What's wrong with me? Whats right with me?
The aching in my head didn’t stop.
The days went from early
sunrise to dusk in a haze of neglect.
The pain is like a wave, feeding the
frenzy that stimulates growth.
Bigger and bigger, slicing through my mind like
an electric shock, damaging any conscious thought that was starting to
percolate.
Interruption
Interruption
Sub-consciously who knows, I could be setting the table for what
might be the most powerful, most sincere thought I’ve ever had.
I might have
the truth about the life unto which was forced upon me.
No choices in how you grow up.
Foundations of life take hold years before thoughts can become clear
and your mind can bend and conform around the input that is presented and turn
out an impressive output.
All those big unused words in the real world probably
don’t make any sense to the average person. The fault we all have is
preconceived ideas that reading, knowledge, and the general attention that is
paid to ones surrounding make them the superhero you wish you could be.
We are
truly the leaders
We are the ones that live our lives while the
dreamers and doubters live their life wondering what could be.
The one who doesn’t understand my
sentences are the ones who watch me speak, you watch me work, and you watch me
play.
I’m the one you secretly hate; you think I’m good at everything, to a
point where my faults are covered by my talents.

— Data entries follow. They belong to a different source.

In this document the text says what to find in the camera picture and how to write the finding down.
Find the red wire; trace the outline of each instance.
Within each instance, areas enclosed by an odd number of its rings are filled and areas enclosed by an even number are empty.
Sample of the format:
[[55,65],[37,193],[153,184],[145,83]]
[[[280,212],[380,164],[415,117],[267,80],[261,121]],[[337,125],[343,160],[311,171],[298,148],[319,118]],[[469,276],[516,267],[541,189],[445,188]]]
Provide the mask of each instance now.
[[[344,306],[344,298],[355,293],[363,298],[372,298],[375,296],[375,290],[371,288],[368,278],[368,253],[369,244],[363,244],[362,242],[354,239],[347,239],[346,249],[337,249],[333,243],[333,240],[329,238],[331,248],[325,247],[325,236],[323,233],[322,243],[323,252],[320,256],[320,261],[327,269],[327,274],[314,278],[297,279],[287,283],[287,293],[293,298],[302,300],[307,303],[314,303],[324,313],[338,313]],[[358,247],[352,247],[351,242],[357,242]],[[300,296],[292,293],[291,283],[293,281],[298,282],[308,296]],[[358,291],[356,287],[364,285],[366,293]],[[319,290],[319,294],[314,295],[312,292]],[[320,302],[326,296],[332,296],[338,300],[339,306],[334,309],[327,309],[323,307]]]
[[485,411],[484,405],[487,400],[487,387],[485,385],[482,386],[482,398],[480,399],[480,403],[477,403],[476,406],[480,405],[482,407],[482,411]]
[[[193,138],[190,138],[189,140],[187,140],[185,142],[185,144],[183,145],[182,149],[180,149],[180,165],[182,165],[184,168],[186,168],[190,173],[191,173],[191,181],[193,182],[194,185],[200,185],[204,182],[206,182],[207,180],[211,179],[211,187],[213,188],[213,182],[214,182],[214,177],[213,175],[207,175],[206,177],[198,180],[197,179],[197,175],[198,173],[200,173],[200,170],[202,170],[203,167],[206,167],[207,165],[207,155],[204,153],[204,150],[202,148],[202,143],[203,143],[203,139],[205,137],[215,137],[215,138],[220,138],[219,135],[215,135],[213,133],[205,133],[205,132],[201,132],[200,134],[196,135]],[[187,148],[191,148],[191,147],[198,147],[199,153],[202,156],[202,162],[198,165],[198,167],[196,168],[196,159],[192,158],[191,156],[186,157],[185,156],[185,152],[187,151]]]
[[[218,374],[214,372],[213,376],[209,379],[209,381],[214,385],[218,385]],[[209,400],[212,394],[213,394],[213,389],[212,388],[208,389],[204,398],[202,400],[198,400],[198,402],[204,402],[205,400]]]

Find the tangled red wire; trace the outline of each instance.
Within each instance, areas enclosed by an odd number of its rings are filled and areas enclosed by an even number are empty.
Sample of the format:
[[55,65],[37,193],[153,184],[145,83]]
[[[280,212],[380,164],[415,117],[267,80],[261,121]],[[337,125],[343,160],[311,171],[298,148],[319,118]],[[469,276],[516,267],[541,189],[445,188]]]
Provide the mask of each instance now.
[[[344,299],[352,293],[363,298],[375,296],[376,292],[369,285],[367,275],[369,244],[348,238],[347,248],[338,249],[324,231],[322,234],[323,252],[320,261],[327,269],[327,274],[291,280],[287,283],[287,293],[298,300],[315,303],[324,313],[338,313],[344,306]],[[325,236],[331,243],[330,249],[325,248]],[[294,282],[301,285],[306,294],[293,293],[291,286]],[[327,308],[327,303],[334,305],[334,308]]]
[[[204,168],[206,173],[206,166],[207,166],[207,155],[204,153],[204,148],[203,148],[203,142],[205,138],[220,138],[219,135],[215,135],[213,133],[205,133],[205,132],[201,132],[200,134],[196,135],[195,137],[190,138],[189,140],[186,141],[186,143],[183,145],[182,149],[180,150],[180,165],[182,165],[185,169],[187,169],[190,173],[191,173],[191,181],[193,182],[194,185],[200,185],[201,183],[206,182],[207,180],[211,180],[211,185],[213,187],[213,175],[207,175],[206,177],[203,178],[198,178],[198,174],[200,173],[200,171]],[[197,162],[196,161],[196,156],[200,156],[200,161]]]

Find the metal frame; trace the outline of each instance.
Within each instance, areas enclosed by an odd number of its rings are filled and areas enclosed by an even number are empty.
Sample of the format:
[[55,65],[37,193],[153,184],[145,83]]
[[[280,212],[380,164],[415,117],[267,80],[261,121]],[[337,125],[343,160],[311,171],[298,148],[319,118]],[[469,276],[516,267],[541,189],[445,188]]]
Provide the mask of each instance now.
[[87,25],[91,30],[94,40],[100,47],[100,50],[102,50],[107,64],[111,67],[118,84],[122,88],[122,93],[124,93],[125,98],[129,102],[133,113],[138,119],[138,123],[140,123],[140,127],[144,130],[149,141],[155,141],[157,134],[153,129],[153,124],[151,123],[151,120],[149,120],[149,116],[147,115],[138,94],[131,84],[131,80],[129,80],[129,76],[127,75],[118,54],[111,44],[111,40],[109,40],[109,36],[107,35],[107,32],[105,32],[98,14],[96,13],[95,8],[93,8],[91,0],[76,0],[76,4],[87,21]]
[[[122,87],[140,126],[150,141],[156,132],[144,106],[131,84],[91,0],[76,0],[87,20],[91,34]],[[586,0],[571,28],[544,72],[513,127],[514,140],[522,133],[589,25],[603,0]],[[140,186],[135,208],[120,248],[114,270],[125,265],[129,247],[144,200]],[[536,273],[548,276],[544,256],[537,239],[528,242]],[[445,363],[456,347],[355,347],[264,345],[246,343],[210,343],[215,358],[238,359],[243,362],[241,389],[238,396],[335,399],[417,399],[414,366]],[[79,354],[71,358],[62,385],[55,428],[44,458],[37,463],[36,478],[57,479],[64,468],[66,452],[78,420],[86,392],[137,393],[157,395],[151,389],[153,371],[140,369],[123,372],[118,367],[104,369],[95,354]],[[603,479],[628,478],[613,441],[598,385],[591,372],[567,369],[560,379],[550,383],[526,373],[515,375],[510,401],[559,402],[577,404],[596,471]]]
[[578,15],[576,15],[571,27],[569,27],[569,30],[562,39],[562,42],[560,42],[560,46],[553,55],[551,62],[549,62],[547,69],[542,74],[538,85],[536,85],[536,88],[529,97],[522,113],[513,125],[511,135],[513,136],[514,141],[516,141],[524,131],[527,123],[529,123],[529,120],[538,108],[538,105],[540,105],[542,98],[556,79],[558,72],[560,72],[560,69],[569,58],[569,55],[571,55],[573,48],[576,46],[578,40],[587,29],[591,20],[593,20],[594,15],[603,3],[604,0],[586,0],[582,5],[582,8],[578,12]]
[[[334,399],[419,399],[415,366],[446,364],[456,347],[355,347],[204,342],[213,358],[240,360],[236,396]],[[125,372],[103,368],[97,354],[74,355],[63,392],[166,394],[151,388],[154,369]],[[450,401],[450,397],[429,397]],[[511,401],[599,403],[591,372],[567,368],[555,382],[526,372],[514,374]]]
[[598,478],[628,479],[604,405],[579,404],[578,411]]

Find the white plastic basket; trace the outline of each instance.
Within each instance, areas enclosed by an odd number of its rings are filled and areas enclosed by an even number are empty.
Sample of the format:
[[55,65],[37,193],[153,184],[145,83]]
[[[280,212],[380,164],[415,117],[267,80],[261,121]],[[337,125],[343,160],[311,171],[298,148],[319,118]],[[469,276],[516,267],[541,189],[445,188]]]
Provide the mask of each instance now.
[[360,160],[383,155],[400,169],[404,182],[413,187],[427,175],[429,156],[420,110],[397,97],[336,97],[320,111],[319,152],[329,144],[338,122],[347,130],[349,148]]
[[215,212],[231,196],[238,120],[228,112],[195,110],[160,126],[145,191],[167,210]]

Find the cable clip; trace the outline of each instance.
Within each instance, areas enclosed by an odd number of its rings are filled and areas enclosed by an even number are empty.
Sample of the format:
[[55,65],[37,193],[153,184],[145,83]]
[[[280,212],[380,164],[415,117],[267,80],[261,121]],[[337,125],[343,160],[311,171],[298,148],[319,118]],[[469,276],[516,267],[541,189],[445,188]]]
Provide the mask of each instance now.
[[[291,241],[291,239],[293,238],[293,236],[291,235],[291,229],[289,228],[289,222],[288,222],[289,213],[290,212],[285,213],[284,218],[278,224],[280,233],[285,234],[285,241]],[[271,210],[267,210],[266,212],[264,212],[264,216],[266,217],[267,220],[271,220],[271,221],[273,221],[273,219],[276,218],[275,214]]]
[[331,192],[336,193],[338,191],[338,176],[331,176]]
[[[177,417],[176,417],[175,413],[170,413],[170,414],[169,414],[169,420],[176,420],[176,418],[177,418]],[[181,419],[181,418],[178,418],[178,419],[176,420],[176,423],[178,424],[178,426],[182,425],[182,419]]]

Only there aren’t many talents at
all, an applied skill that affects such a small part of the world.
People like me are the ones who
understand.
We are the problem solvers.
Not only in life,
or at work, or at home, but everywhere there is another person, thought, or
issue that needs the attention of person that understands the root of the issue.
You might think I’m building myself up, but you wouldn’t if you understood that
sentence.
All this and the pain persists, maybe it’s your fault.